A chilling self-chosen moniker, Rader is known as the BTK killer for how he killed his victims: bind, torture, kill. During his crime spree, Rader communicated with and taunted the police through notes and letters. He also collected dark souvenirs from his victims, as well as BTK murder news coverage. In 2019, Rawson spoke with "Esquire" about what it was like to learn her father's identity, as well as all the horrific crimes Rader confessed to. By the time Rawson was born, Rader had killed seven people, including children (via Slate).

As Rawson told Esquire in her 2019 interview, "[We] didn't know we were living with a psychopath. They're really good at hiding." Rawson's mother had lived with Rader for more than three decades, and most of the time, "he was a good, loving father and husband," Rawson said. Rader, the BTK killer, is now serving 10 consecutive life sentences or a minimum of 175 years in a Kansas prison. He has no chance for parole.

Rader was prone to anger

Kerri Rawson has many pleasant memories of her childhood and of her father, but there were incidents of anger, and in one case in particular, extreme violence. According to Rawson, while enraged for seemingly little reason, Rader nearly strangled her brother Brian with his bare hands in front of the family. It was, thankfully for his family, an isolated incident. Rader — who was involved in the local church and a Boy Scout leader — was otherwise kind, Rawson said. With tears in his eyes, he even walked his daughter down the aisle at her wedding.

Rawson was aware of the BTK killer through local press coverage, and in 2004, she learned that the BTK killer had once again contacted the police. In that message, BTK mentioned a number of personal attributes that also fit Rawson's family. According to BTK's message to the authorities, his father served in World War II, his family lived near train tracks, and someone in his family played the violin — all things which were true of the Rader family.

In her Esquire interview, Rawson described reading that list like déjà vu. "Something in the list was nagging at me," she said. Speaking with Slate, Rawson mentioned how she later found out her father nearly had an 11th victim, in 2004, one year before his arrest. The woman was not alone in her house, and Rader left. If he had committed the murder, he would have gone camping with his family afterward, Rawson said.

Rawson's father used to work late at night

Speaking with Esquire in 2019, Kerri Rawson also mentioned her father's unusual preoccupation with passwords and security throughout her childhood. Rader studied criminal justice at Wichita State University, and later on in his life, he worked for the home security company, ADT — the perfect cover for breaking into victims' homes, Rawson later realized. Rawson also remembered her father working late at night, but he was really out hunting victims.
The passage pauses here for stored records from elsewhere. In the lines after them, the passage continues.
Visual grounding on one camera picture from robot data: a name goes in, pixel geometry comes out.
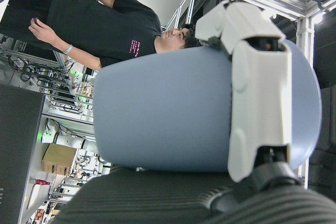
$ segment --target person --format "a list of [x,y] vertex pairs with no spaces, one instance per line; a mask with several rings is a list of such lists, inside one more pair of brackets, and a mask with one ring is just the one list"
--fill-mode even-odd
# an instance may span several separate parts
[[99,1],[9,0],[0,33],[63,52],[93,70],[201,45],[188,28],[162,33],[156,13],[137,0]]

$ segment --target chair headrest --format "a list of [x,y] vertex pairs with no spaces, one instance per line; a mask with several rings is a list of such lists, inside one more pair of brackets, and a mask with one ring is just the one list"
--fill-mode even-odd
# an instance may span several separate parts
[[[292,167],[312,153],[321,123],[316,76],[295,44]],[[104,67],[94,86],[100,155],[126,167],[226,172],[231,62],[222,51],[188,48]]]

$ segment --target bracelet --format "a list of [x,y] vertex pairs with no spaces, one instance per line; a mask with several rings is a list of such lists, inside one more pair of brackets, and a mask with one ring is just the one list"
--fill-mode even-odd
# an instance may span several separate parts
[[63,52],[63,54],[67,54],[68,52],[70,52],[70,50],[73,48],[73,45],[72,44],[70,44],[70,47],[67,49],[67,50],[65,50],[64,52]]

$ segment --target black hair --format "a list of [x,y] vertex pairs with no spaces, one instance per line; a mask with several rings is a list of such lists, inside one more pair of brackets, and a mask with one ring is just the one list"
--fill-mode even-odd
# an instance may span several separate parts
[[182,26],[182,28],[189,29],[189,31],[186,33],[184,37],[185,44],[183,48],[202,46],[201,41],[195,38],[195,25],[185,24]]

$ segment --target green light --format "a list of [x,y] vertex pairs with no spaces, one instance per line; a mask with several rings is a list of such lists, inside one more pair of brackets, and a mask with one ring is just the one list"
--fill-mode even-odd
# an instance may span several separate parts
[[37,134],[37,141],[42,140],[42,133]]

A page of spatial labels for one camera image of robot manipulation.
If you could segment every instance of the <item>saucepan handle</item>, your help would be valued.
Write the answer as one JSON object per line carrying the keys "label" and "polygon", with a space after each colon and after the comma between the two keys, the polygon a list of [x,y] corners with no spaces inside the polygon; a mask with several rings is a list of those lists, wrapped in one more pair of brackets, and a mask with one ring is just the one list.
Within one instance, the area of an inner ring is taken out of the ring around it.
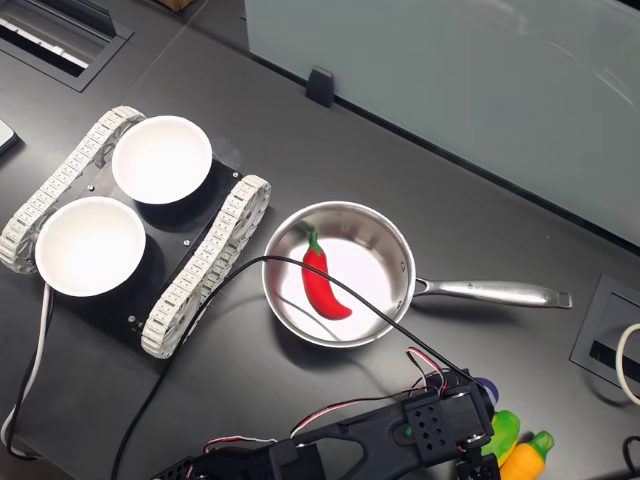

Shortly before his capture, Rader inquired with Rawson's husband, Darian Rawson, if floppy disks are traceable, and by no coincidence, BTK's final message to the police was delivered on a floppy disk. Along with a DNA match from a crime scene, the disk was traced to the church Rader attended. Despite those signs, Rawson contends no one in the Rader family truly knew the awful reality about their father and husband — they only connected the dots after his arrest.  

In 2019, Rawson told the ABC News program 20/20, "If we had had an inkling that my father had harmed anyone, let anyone murdered anyone, let alone 10, we would've gone screaming out that door to the police station. We were living our normal life. We looked like a normal American family because we were a normal family. And then everything upended on us."